|  | "Florence habe ich das erste Mal am 9. Mai 1996 gesehen, in der 
              Pravda Bar, irgendwo in Manhattans Soho-Gegend. Sie war im fünften 
              Monat schwanger und unverheiratete. Ich habe mich auf der Stelle 
              in sie verliebt, und wir verbrachten eine kostbare Woche zusammen, 
              bis sie schließlich in ihre Heimat zurückkehrte, einen Ort nördlich 
              von Paris. Die Lieder, die sie nun hören werden, sind alle inspiriert 
              durch unsere Beziehung während dieser erstaunlichen Tage." Das steht 
              einfach so da auf der Innenseite der CD, ungeschützt, ein bißchen 
              hilflos, tapfer auch und ein wenig peinlich, genau wie die Schnappschüsse 
              von Florence und dem Sänger, die ungelenk das Booklet zieren, gemacht 
              von Passantenhand, Standbein, Spielbein: "Könnten Sie mal bitte..? 
              Danke."Der Sänger heißt James. Sein Bruder 
              Barry ist ein weltberühmter Geologe, der die theoretischen Vorarbeiten 
              geleistet hat, mit denen der Ausbruch des Mt. St.Helen vorausgesagt 
              werden konnte. Und Bruder Jon ist ein arrivierter Hollywood-Schauspieler, 
              mal an der Seite von Jane Fonda, mal mit Tom Cruise im Kino zu bewundern. 

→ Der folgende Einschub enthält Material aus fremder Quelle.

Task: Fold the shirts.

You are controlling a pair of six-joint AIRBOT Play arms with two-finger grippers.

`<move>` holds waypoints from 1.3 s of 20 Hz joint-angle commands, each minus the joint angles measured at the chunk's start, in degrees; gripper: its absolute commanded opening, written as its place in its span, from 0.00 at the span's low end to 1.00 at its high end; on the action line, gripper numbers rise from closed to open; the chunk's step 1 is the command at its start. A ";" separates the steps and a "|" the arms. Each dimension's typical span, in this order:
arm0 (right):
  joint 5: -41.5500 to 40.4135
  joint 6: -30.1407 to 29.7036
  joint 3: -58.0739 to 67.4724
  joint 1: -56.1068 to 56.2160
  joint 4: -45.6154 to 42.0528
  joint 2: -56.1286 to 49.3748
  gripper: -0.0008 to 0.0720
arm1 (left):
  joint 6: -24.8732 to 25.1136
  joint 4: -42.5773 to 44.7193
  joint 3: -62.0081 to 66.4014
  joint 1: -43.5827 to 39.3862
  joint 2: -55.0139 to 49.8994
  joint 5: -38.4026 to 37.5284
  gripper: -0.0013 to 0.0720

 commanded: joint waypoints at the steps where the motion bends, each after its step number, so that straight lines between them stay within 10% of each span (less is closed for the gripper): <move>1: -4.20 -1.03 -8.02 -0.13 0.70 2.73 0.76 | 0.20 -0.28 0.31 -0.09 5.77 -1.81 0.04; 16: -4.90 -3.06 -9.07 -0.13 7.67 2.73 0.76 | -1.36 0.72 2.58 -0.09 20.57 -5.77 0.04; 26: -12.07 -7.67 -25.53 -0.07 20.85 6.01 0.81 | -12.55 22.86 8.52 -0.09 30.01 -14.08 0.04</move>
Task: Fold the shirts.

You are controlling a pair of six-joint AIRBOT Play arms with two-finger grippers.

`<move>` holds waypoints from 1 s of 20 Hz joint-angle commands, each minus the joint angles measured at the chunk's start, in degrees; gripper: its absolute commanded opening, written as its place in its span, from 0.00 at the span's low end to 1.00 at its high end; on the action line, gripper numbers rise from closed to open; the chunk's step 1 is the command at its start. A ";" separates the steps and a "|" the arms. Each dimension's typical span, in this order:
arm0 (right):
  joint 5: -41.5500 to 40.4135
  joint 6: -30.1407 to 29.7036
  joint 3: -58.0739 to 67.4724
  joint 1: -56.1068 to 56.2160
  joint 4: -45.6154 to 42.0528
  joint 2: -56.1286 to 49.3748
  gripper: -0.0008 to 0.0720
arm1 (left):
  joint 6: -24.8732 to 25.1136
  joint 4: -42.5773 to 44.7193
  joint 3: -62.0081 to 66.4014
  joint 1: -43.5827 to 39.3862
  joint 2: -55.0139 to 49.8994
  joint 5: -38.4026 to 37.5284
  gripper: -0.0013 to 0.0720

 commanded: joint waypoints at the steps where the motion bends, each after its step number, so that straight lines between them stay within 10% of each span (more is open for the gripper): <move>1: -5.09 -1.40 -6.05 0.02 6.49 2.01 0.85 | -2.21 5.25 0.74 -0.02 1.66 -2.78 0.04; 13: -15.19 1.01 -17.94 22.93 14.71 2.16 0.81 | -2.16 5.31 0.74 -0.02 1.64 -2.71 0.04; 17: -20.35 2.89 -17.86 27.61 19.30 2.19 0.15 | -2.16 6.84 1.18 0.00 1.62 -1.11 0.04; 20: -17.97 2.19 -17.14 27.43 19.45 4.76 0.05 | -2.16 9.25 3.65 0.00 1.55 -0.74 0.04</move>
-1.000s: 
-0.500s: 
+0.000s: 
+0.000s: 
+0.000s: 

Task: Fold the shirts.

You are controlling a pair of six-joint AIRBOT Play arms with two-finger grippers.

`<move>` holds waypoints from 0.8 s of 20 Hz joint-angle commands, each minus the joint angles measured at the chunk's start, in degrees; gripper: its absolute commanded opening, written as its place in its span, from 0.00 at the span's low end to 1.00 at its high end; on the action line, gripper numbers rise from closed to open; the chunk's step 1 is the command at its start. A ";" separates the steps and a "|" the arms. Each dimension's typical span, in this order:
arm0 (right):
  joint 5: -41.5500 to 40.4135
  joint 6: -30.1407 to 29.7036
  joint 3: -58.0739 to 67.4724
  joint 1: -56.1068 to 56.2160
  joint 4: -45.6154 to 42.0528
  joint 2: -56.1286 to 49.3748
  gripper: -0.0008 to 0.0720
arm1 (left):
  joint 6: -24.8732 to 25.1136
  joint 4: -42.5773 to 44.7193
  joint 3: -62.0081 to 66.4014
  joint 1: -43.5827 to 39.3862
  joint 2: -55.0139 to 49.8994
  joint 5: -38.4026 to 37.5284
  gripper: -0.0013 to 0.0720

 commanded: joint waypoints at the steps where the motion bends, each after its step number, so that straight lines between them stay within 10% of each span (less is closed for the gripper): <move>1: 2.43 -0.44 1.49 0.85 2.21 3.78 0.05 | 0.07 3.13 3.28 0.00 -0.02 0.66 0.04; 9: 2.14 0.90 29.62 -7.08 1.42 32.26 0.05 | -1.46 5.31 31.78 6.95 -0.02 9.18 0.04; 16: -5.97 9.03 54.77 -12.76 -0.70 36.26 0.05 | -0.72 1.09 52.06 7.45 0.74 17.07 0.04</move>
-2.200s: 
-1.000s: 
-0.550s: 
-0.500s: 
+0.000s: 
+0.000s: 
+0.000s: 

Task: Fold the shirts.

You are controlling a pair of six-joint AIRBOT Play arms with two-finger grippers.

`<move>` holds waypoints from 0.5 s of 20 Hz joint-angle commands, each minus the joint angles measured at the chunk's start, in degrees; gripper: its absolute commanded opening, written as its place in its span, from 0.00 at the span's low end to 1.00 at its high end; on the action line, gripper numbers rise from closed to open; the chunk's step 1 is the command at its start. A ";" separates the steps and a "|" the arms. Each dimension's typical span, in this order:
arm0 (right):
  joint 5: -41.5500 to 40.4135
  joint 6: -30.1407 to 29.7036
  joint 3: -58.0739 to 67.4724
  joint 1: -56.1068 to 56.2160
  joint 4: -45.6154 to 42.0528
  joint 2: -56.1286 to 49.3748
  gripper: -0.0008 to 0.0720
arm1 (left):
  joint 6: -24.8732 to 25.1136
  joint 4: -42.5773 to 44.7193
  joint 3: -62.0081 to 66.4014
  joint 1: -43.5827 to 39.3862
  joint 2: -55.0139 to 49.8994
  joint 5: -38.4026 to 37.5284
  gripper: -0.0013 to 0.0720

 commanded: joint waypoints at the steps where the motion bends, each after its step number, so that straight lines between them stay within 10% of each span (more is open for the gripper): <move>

              "Mein Name ist Voight. James Voight." Aber alle müssen ihn Chip 
              Taylor nennen: So muß ein Name wohl klingen, kumpelhaft, bodenständig, 
              leicht zu buchstabieren, wenn man Countrymusik machen will. Dave 
              Dudley, wrumms. Noch ein Dosenbier. Judy Lynn, pling. Neben den 
              Spucknapf. Komplizierte Namen aber wie Dwight Yoakam: klar, keine 
              Chance. Torfgesicht. Weichei.
 Womit wir wieder bei Chip Taylor wären: 
              Sein etwas teigiges Äußeres teilt er mit Schauspieler-Bruder Jon, 
              aber hinter den Hamsterbacken und der Entenschnabelnase scheint 
              ein knallharter, kühl kalkulierender Verstand zu arbeiten: Lange 
              Jahre hat Chip Taylor überhaupt nicht mehr aufgenommen, hat er keine 
              Songs mehr geschrieben, sondern sein Geld als Spieler in Atlantic 
              City verdient, als erfolgreicher Kartenzähler beim Black Jack verhaßt 
              in jedem Casino, auf den Rennbahnen eine Legende, die einmal sechs 
              Sieger hintereinander richtig getippt hat. "Um ein erfolgreicher 
              Spieler zu sein, muß man viel Zeit investieren, jeden Tag viele 
              Stunden lang trainieren. Drei, vier Stunden habe ich allein die 
              Rennzeitschriften studiert, um an das Wissen zu gelangen, auf dessen 
              Basis man bei Pferderennen lohnende Investitionen tätigen kann." 
              Außerdem erzählen Spieler wohl nur ihre Erfolgsgeschichten weiter; 
              die Agonie des Verlierens und die Demütigung durch Würfel oder Karten 
              verschweigen sie lieber.
 Und der professionell arbeitende Verstand, 
              der geradezu formelhafte Arbeitsstil eines berufsmäßigen Zockers 
              hilft einem auch, Herz auf Schmerz zu reimen und sich als New Yorker 
              in der Musikszene von Nashville durchzusetzen: Chip Taylor, obwohl 
              kaum einer den Namen und das Gesicht kennt, ist einer der erfolgreichsten 
              Songwriter auf diesem Planeten.